The CD series curated by John Noise Manis (kind of a suspicious name - isn't  'manis'  Indonesian for sweet?) moves in for a closer look at the Yogya style, played by the local radio musicians. It's a bold, hard-hitting music that begins at a snail's pace and eventually builds to an exciting, accelerando final lap. In a sleevenote interview, venerable luminary Pak Sus declares Yogya music to be elegant and majestic, which well describes the 20 minute gong fest "Unduk". The lighter side of Yogya life is heard in the comic song "Pangkur Jenggleng". Humorous dialogue pokes fun at listeners who fall asleep during the performance. "Jenggleng" is the clonk as two train cars are connected, waking drowsy passengers.

Clive Bell, The Wire


 

 

 

 

 

 

 

 

.... So, what about the music itself?  In a word: gorgeous.   Bapak Hardja Susilo, in the interview included with the Yogyakarta volume, notes that Balinese gamelan possesses a sense of urgency, "one which requires our immediate attention". The Javanese works in this group are much more relaxed, more introspective, and very seductive. Strangely enough, the image that came to mind while listening to these selections was strikingly similar to that engendered by Morton Feldman's  "Why Patterns?": the verge of a forest after rainfall, save that in the case of the Javanese works, it was a tropical rainforest.  (Another comment, perhaps, on the universality of music: radically different formal and intellectual traditions giving rise to the same reaction - with local variations, of course.)
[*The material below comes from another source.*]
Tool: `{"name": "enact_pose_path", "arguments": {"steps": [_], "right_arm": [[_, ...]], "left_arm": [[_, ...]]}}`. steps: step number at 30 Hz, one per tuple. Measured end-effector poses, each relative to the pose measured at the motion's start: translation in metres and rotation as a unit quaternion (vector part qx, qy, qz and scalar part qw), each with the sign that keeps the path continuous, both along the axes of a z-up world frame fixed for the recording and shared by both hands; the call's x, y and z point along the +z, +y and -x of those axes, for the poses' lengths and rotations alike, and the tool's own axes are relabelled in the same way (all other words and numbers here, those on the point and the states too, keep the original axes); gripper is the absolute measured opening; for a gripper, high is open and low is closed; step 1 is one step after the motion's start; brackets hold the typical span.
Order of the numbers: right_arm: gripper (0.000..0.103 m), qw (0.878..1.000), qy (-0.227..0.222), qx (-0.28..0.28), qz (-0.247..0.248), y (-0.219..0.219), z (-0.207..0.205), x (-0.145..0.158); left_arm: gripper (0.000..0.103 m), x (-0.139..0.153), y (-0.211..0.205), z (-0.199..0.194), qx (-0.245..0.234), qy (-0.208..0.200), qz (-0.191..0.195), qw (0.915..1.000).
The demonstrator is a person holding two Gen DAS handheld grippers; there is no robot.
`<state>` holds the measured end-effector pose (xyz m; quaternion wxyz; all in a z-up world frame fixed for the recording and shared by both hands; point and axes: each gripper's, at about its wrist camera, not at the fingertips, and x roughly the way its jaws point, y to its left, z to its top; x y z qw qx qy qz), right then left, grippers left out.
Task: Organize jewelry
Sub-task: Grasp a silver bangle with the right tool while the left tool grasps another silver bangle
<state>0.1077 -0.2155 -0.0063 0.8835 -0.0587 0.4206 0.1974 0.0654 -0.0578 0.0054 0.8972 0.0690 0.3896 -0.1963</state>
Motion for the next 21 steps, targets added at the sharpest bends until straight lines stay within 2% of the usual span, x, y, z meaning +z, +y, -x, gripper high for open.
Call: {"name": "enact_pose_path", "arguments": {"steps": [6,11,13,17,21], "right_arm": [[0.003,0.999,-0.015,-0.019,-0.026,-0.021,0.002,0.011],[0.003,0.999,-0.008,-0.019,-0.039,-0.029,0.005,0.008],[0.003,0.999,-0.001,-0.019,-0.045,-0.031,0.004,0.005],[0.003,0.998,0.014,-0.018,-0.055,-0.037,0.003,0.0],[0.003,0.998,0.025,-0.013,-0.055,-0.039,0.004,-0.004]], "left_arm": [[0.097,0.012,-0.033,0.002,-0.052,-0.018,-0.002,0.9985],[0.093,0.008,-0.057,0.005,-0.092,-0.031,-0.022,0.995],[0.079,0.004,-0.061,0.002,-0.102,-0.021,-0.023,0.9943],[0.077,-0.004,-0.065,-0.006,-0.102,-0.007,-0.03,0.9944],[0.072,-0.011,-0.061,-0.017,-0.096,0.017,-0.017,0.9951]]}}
Robert M. Tilendis, Green Man Review

 

The disc offers plenty of orchestral variety, including solo male and female vocalists, choral singing, bowed and plucked strings, end-blown flutes, and even some dialogue as the musicians joke with each other during the broadcast. The liner notes include an insightful interview with a Yogya-based master musician, Bapak Hardja Susilo, who succintly puts Javanese performance practice into perspective. For example, he notes that 'classical' gamelan works are ever changing, and no two professional ensembles will play the same piece the same way. Despite the fact that some of the pieces have been around for centuries, it's a living, contemporary music.

.... These discs look and sound great, and producer Manis has done a great job of keeping the project as informative as it is fun to listen to. Although gamelan enthusiasts will want to add these recordings to their library, they're also recommended to non-specialists who want to stretch their ears and imaginations in a new direction and hear some of the deepest music on the planet.

Gino Robair, Signal to Noise

 

The ambience of uyon-uyon (gamelan performance for listening pleasure) Monosuko is captured in this CD release by producer John Noise Manis, the fifth in his series of recordings of central Javanese gamelan music on the Felmay label. Monosuko is a decades old "listeners' request" tradition of radio broadcasts of gamelan music by the studio musicians of the Yogyakarta branch of the Radio Republik Indonesia.

.... Much valuable and accurate historical and stylistic information is presented in the notes by Hardja Susilo, the guru of many non-Javanese students of gamelan, including this reviewer.

.... Tracks 1, 3, and 5 of this CD contain performances excerpted from a typical two-hour Monosuko broadcast. Tracks 3 and 5 are severely edited versions of lengthy performances made by the CD's producer that "reflect [his] own (Western biased) aesthetics" (liner notes).

.... The most endearing part of any Monosuko broadcast for the audience is the playful "Pangkur Jenggleng" set, in which a comedian and his/her sidekick verbally spar with one another and the musicians in the studio while performing a highly fragmented and idiosyncratic rendition of ladrang "Pangkur". This set can easily stretch out to over half an hour, with well over half of the time being taken up with improvised dialog. So it is understandable that, for a commercial CD release focusing on music and intended for a non-Javanese audience, a producer would extract an abridged version out of a full "Pangkur Jenggleng" performance.

.... Performances of two classic gendhing bonang are included on this CD: "Undhuk" (Track 2) and "Tukung" (Track 4). Both performances are complete and well performed. The performers utilize in their realizations of these pieces distinctively Yogyanese musical treatments and resources, such as Yogyanese kendhangan (drum patterns), the large bonang panembung gong-chime, and the anticipating style of peking metallophone playing. Gendhing bonang are not the type of repertoire typically performed at the radio station, and they are seldom if ever heard on uyon-uyon Monosuko broadcasts (even though the producer informs the listener that these selections were independently recorded, their placement on the CD between material from a Monosuko broadcast invites the listener to think of them as components of such a broadcast). ....If only one of these had been included in this CD, the eighteen minutes saved could have been distributed between the two severely edited Monosuko sets, possibly resulting in abridgements more sensitive to Javanese performance practices.